I've tried using OpenMP with a single #pragma omp parallel for
, and it resulted in my programme going from a runtime of 35s (99.6% CPU) to 14s (500% CPU), running on Intel(R) Xeon(R) CPU E3-1240 v3 @ 3.40GHz. That's the difference between compiling with g++ -O3
and g++ -O3 -fopenmp
, both with gcc (Debian 4.7.2-5) 4.7.2
on Debian 7 (wheezy).
Why is it only using 500% CPU at most, when the theoretical maximum would be 800%, since the CPU is 4 core / 8 threads? Shouldn't it be reaching at least low 700s?
Why am I only getting a 2.5x improvement in overall time, yet at a cost of 5x in CPU use? Cache thrashing?

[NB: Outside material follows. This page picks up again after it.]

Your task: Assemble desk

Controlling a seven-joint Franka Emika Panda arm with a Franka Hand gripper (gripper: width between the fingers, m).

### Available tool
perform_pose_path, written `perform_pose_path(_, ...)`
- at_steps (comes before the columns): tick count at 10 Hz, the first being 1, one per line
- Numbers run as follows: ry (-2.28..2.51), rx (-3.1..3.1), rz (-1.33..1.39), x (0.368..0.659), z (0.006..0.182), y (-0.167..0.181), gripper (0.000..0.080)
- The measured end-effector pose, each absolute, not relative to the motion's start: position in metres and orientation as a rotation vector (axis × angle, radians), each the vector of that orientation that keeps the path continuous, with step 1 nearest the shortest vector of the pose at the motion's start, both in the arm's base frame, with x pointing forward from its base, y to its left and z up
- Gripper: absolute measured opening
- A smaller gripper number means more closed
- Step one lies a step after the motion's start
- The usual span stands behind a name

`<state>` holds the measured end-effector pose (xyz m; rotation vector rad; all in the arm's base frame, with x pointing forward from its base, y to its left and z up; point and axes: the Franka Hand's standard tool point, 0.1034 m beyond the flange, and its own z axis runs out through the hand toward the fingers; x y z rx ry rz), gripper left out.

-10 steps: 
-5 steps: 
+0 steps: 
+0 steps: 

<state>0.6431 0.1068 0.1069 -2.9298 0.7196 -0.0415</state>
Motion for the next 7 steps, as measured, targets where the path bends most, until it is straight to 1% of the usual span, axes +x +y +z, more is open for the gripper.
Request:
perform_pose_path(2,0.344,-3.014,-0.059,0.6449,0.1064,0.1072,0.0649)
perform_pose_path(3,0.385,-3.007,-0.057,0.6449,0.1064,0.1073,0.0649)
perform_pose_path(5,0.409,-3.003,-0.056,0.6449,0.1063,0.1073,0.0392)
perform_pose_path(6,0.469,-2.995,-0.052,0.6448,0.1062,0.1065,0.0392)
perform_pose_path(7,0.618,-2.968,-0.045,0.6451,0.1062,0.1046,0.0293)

The whole programme is based on C++ string
manipulation, with recursive processing (using a lot of .substr(1)
and some concatenation), where said strings are continuously inserted into a vector
of set
.
In other words, basically, there are about 2k loop iterations done in a single parallel for loop, operating on vector
, and each one of them may do two recursive calls to itself w/ some string
.substr(1)
and + char
concatenation, and then the recursion terminates with set
.insert
of either a single string or a concatenation of two strings, and the said set
.insert
also takes care of a significant number of duplicates that are possible.
Everything runs correctly and well within the spec, but I'm trying to see if it can run faster. :-)